A Little Housekeeping as the Year Draws to a Close

A few reading challenges to wind up …

I had fallen out of the habit of reading historical fiction, and I signed up for this challenge  at Historical Tapestry because I missed it, and because I really wanted to lose myself in stories from another age again.

It worked!

Here are the eight books I read:

The Illusion of Murder by Carol McCleary
The Sonambulist by Essie Fox
The Unburied by Charles Palliser
Jamrach’s Menagerie by Carol Birch
The Maid by Kimberley Cutter
The Song of Achilles by Madeline Miller
The Baskerville Legacy by John O’Connell
Lady of the English by Elizabeth Chadwick

I have always loved this challenge, and I knew that I can easily meet the target of reading eleven books first published in 2011.

I’ve read more than eleven, but here’s a list of eleven I can happily recommend:

Scissors, Paper, Stone by Elizabeth Day
Invisible River by Helena McEwan
The Report by Jessica Francis Kane
The Novel in the Viola by Natasha Solomons
The Sonambulist by Essie Fox
When God was a Rabbit by Sarah Winman
The Strange Fate of Kitty Easton by Elizabeth Speller
Blow on a Dead Man’s Embers by Mari Strachan
The Song of Achilles by Madeline Miller
The Translation of the Bones by Francesca Kay
The Picture Book by Jo Baker

Thank you Michelle for hosting this one for another year.

I have Michelle to thank for this one too.

Now I don’t necessarily think of myself as a reader of award-winning books, but there are many intriguing titles that I have picked up from award lists, and I have spotted many interesting books because they have the name of an award – often one that I haven’t heard of – on the cover. So five winners in 10 months sounded like a very nice proposition.

In February I read Full Dark House by Christopher Fowler (winner of the British Fantasy Award for best New Novel in 2004.)

In March I read The Spoilt Kill by Mary Kelly and Blacklands by Belinda Bauer (winners of the CWA’s Gold Dagger in 1961 and 2010.)

And in July I read Monsieur Montespan by Jean Teulé (winner of Prix Maison de la Presse in 2008) and A Visit From The Goon Squad by Jennifer Egan (winner of the Pulitzer prize for Fiction in 2011)

Job done!

And finally, I can never resist a Victorian Challenge.

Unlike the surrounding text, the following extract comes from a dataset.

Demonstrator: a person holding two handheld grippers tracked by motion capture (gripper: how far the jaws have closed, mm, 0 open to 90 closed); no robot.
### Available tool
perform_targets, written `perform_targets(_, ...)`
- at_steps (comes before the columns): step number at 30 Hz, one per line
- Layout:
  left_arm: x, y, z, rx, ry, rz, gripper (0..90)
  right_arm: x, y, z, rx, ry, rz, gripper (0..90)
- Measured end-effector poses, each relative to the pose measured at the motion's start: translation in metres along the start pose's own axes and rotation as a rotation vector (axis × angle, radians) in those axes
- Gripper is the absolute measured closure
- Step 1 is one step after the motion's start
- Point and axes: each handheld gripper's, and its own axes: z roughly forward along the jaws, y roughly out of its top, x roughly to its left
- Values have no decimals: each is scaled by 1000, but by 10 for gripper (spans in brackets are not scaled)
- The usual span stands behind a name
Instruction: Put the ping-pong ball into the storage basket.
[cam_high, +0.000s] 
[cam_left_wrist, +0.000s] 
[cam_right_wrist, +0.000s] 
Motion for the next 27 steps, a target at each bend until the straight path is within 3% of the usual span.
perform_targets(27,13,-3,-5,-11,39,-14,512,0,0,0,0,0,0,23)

This year I read:

Oliver Twist by Charles Dickens
A Study in Scarlet by Arthur Conan-Doyle
North and South by Elizabeth Gaskell
The Ladies’ Paradise by Emile Zola
The House of the Seven Gables by Nathaniel Hawthorne

… and I think that’s it for 2011.

4 responses

  1. You’ve done really well this year – some very interesting titles there. I have Full Dark House on my tbr pile and hope to get to it next year.

  2. Well done you on all the challenges – what have you planned for 2012?

    I know I want to read some Dickens it being his 200th year since his birth so I must get myself motivated to that.